Uno de estos fragmentos destruyó la ventanilla de la fila 11 del avión de Ryanair. Otros impactos causaron una abolladura cerca de la fila 8, perforaron el fuselaje bajo el ala y provocaron daños en la cola de la aeronave.
Los investigadores también detectaron grietas por fatiga en los restos de la pala desprendida, fenómeno que ocurre por fracturas progresivas del metal debido a tensiones repetidas. Además, otras ocho palas mostraron deformaciones.

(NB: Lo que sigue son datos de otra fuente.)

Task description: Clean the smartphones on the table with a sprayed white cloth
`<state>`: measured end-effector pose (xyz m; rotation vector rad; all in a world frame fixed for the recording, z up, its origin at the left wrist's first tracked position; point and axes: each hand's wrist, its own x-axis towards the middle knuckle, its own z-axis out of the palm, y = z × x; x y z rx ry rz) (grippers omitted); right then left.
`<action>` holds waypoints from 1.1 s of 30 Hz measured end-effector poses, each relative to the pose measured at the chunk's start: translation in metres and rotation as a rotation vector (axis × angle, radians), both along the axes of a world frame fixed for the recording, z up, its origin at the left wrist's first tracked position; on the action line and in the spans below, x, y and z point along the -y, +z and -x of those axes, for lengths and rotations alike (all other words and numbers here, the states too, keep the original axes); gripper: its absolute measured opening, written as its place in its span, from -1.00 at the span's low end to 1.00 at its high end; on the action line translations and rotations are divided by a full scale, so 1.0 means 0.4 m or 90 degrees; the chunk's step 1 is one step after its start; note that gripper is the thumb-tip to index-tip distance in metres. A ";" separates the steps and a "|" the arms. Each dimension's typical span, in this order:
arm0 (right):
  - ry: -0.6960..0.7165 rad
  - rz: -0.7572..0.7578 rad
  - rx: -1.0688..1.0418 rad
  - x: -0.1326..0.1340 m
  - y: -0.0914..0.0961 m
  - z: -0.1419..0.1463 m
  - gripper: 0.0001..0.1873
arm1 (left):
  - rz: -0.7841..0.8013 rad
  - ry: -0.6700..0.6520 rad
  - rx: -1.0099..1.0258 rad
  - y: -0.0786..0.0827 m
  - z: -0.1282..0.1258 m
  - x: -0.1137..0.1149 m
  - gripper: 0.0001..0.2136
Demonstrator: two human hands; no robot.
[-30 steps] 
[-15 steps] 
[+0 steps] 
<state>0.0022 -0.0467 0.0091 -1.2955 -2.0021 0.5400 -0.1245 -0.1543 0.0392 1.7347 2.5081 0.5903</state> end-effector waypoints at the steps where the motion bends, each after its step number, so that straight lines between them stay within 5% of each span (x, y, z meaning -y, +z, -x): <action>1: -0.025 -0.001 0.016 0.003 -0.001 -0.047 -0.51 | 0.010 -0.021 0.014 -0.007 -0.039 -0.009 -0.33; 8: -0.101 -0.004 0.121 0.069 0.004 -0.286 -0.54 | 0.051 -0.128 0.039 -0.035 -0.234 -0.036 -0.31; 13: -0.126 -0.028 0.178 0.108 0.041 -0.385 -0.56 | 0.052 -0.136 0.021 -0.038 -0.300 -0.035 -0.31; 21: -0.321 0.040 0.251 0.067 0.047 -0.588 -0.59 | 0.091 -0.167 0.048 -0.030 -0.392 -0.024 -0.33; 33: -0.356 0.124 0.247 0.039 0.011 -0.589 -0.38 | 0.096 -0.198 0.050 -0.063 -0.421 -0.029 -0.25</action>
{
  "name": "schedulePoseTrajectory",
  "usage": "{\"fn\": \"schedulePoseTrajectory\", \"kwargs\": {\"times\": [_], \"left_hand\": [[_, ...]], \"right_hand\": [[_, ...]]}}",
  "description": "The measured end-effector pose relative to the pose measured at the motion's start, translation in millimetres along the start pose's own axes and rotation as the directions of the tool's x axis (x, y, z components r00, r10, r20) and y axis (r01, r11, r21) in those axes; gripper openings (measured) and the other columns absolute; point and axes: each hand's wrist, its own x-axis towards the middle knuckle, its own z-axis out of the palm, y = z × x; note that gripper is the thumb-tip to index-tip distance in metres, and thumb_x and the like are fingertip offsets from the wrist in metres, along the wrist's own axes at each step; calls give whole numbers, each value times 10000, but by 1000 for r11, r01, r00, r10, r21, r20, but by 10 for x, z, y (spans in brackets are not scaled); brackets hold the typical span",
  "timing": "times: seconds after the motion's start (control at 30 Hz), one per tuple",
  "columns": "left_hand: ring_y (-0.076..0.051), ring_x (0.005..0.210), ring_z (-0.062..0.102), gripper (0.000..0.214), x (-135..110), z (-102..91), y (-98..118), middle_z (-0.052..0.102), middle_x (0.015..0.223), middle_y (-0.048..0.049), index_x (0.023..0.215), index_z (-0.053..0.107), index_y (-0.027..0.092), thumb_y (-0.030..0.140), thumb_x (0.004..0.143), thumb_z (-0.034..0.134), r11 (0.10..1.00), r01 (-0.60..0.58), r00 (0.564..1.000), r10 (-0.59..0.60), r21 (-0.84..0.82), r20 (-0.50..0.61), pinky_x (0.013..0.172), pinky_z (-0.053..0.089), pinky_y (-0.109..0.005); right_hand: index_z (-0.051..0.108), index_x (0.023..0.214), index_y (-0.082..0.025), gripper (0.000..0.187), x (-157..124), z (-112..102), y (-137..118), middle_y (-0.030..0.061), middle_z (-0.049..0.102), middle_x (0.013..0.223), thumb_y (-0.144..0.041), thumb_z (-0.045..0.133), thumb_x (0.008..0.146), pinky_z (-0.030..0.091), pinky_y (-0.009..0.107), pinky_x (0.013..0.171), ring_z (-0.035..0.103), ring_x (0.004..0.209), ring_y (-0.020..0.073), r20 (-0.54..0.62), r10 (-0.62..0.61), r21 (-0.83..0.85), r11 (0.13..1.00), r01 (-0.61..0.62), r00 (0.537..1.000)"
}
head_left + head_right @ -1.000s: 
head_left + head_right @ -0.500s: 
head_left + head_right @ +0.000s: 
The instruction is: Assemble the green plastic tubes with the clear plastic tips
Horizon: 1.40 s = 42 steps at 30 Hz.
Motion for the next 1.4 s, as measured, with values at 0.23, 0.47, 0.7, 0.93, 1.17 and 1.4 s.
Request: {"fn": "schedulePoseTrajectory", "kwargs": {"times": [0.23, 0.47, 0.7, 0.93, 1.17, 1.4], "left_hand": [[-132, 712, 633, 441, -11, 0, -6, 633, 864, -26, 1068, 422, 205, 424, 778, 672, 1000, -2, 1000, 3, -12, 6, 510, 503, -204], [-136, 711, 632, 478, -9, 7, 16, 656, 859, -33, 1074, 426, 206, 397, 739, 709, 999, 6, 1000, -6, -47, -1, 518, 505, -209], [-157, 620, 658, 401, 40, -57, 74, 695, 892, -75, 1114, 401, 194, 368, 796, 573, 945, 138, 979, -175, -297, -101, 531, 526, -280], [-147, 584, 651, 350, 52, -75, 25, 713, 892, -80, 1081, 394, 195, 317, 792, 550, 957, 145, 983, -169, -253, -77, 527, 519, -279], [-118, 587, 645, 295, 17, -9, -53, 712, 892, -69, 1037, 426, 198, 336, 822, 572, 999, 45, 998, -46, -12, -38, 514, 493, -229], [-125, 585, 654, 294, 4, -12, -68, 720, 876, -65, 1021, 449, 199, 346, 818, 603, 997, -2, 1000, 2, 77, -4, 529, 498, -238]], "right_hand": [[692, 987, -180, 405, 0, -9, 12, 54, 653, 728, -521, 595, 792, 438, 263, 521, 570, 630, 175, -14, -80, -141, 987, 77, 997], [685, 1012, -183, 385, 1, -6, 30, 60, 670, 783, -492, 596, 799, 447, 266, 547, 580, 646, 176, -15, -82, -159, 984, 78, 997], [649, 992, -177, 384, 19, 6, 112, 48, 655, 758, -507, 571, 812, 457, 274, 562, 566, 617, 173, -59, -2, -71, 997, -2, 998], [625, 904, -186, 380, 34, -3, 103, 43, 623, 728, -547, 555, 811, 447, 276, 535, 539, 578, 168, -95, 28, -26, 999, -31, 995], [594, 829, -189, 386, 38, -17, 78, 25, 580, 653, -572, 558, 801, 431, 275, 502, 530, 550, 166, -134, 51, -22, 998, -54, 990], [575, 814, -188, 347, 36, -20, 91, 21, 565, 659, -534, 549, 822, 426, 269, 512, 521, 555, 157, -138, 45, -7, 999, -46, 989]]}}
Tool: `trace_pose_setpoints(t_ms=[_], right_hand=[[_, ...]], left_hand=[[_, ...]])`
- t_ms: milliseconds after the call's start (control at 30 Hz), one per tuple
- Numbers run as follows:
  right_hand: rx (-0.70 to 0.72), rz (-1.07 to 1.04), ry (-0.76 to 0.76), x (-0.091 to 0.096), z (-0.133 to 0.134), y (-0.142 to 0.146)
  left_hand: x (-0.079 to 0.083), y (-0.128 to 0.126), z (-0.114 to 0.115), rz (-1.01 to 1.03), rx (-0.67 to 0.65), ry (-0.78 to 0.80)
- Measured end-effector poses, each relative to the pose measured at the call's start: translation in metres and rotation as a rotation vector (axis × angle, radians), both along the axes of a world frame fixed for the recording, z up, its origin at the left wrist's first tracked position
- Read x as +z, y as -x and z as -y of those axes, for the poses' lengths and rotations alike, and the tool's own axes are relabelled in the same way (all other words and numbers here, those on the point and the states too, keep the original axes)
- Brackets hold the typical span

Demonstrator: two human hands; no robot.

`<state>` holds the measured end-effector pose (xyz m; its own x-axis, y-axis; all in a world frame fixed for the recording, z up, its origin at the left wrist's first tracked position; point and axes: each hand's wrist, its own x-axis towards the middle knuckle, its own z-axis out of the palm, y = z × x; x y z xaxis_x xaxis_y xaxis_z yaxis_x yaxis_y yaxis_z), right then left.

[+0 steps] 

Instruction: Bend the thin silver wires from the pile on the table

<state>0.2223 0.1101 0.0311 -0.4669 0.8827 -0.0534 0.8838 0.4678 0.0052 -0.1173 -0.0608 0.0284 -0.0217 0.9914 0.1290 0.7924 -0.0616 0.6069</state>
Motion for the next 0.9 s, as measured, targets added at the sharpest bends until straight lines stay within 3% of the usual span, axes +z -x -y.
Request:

La NTSB recuperó restos de aves en el motor, aunque aún no se confirma su relación con la falla.
Estas revelaciones de la NTSB contradicen las declaraciones iniciales de Michael O’Leary, director ejecutivo de Ryanair, quien en julio aseguró: “Algunos de los informes más sensacionalistas decían que un pasajero estaba medio fuera de la ventanilla, con la cabeza hacia afuera. Nadie salió por ninguna ventanilla”.
Sin embargo, el informe preliminar de la autoridad estadounidense confirma que el pasajero quedó “parcialmente atrapado en una ventanilla dañada de la cabina” y que fue reintroducido por otras personas. El incidente recuerda la importancia de las inspecciones de seguridad, como las que pasaron las palas del motor menos de tres semanas antes del accidente.
Tras la emergencia, los pilotos retornaron a Tesalónica, donde realizaron un aterrizaje de emergencia. Karovic recibió atención médica por sus heridas. La NTSB continúa la investigación para determinar las causas exactas del desprendimiento de la pala y los factores que contribuyeron al accidente, proceso que podría extenderse por uno o dos años antes de las conclusiones definitivas.